• [YOUR ASSIGNMENT]: Look for the word "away". Copy every line of the listing where it occurs.

—————

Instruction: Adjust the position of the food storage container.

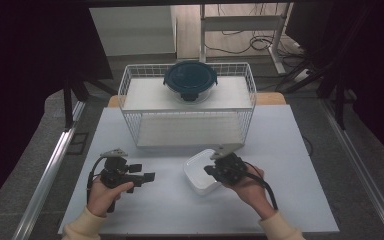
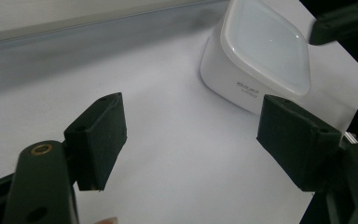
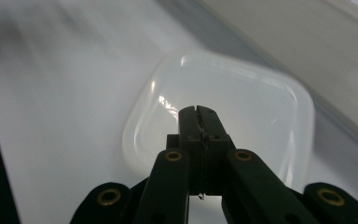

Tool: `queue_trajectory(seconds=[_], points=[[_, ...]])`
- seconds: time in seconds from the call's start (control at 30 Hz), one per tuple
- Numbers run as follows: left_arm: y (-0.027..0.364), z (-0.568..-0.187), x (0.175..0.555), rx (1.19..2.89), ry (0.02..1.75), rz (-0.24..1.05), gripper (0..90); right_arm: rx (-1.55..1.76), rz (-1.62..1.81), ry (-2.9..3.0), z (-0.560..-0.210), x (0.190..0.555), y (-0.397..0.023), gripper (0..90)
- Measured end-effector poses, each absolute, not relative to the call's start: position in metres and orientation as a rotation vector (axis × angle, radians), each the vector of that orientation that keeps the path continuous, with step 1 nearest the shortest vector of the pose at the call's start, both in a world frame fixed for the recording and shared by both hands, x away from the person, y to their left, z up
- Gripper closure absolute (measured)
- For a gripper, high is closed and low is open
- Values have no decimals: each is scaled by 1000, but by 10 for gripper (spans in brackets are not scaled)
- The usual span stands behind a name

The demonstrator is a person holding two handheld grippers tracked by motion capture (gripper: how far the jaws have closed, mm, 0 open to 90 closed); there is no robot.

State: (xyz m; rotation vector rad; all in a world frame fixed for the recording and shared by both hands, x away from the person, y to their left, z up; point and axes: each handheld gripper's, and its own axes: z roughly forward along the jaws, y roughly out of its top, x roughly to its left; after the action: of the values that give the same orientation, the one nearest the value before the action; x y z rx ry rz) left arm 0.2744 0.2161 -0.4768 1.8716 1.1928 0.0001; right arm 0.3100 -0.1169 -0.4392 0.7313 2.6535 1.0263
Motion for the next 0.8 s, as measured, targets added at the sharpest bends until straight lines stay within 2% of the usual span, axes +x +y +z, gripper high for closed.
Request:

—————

• [PROBLEM SOLUTION]:
- Measured end-effector poses, each absolute, not relative to the call's start: position in metres and orientation as a rotation vector (axis × angle, radians), each the vector of that orientation that keeps the path continuous, with step 1 nearest the shortest vector of the pose at the call's start, both in a world frame fixed for the recording and shared by both hands, x away from the person, y to their left, z up
State: (xyz m; rotation vector rad; all in a world frame fixed for the recording and shared by both hands, x away from the person, y to their left, z up; point and axes: each handheld gripper's, and its own axes: z roughly forward along the jaws, y roughly out of its top, x roughly to its left; after the action: of the values that give the same orientation, the one nearest the value before the action; x y z rx ry rz) left arm 0.2744 0.2161 -0.4768 1.8716 1.1928 0.0001; right arm 0.3100 -0.1169 -0.4392 0.7313 2.6535 1.0263

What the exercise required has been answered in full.